'''

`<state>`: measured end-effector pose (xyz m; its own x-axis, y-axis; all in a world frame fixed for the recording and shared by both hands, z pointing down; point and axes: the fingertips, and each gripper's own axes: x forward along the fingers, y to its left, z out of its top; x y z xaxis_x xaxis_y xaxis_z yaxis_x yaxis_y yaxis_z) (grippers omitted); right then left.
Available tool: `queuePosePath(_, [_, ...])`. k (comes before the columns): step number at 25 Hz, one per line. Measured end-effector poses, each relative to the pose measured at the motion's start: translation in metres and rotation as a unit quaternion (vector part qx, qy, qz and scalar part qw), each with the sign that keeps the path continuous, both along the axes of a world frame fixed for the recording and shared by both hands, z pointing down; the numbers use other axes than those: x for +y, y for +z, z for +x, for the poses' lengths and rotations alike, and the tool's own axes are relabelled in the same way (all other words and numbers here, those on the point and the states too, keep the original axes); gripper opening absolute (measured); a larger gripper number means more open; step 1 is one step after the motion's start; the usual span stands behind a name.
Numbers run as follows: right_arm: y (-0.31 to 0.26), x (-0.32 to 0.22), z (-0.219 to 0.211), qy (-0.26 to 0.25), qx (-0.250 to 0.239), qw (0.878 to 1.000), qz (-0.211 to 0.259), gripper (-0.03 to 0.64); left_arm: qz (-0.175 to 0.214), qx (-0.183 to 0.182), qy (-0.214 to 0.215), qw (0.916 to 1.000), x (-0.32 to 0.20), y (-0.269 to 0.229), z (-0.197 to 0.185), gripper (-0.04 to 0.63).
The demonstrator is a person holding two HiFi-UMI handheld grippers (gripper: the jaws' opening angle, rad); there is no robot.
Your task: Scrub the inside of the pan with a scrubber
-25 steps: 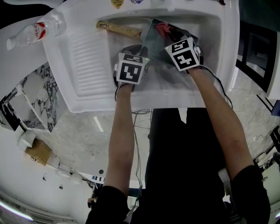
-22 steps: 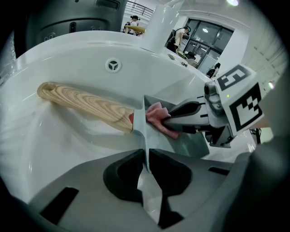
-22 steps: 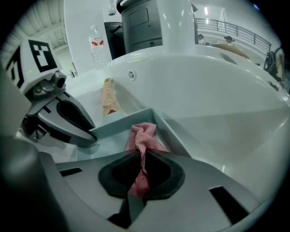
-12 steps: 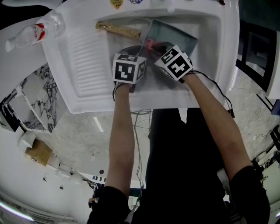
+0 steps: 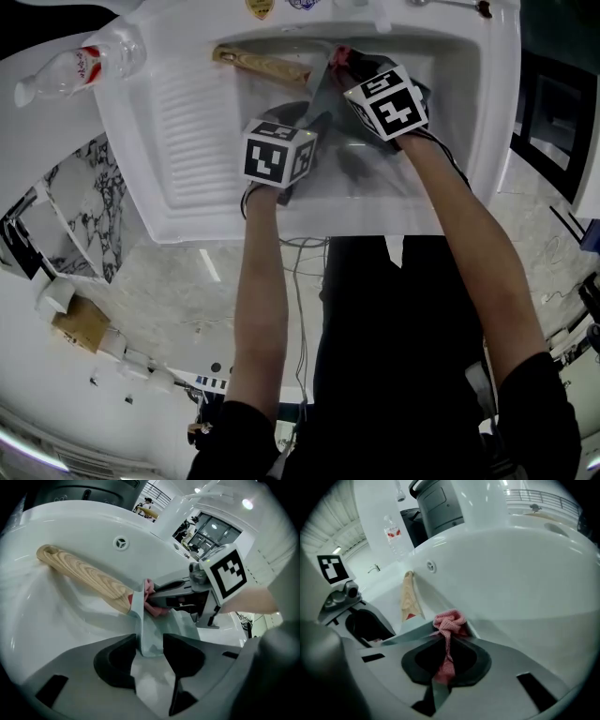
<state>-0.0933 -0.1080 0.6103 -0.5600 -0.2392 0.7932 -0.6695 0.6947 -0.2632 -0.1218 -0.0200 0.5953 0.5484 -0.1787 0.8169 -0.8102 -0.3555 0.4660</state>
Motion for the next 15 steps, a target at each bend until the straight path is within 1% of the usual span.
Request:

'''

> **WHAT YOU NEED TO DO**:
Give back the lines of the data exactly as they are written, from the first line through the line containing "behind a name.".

> **RESPONSE TO THE EXERCISE**:
`<state>`: measured end-effector pose (xyz m; its own x-axis, y-axis; all in a world frame fixed for the recording and shared by both hands, z pointing down; point and axes: the fingertips, and each gripper's own axes: x forward along the fingers, y to its left, z out of its top; x y z xaxis_x xaxis_y xaxis_z yaxis_x yaxis_y yaxis_z) (grippers omitted); right then left.
Available tool: `queuePosePath(_, [_, ...])`. k (comes before the columns): step number at 25 Hz, one per line. Measured end-effector poses, each relative to the pose measured at the motion's start: translation in metres and rotation as a unit quaternion (vector part qx, qy, qz and scalar part qw), each with the sign that keeps the path continuous, both along the axes of a world frame fixed for the recording and shared by both hands, z pointing down; the numbers use other axes than those: x for +y, y for +z, z for +x, for the poses' lengths and rotations alike, and the tool's own axes are relabelled in the same way (all other words and numbers here, those on the point and the states too, keep the original axes); gripper opening absolute (measured); a larger gripper number means more open; step 1 is one step after the motion's start; the usual span stands behind a name.

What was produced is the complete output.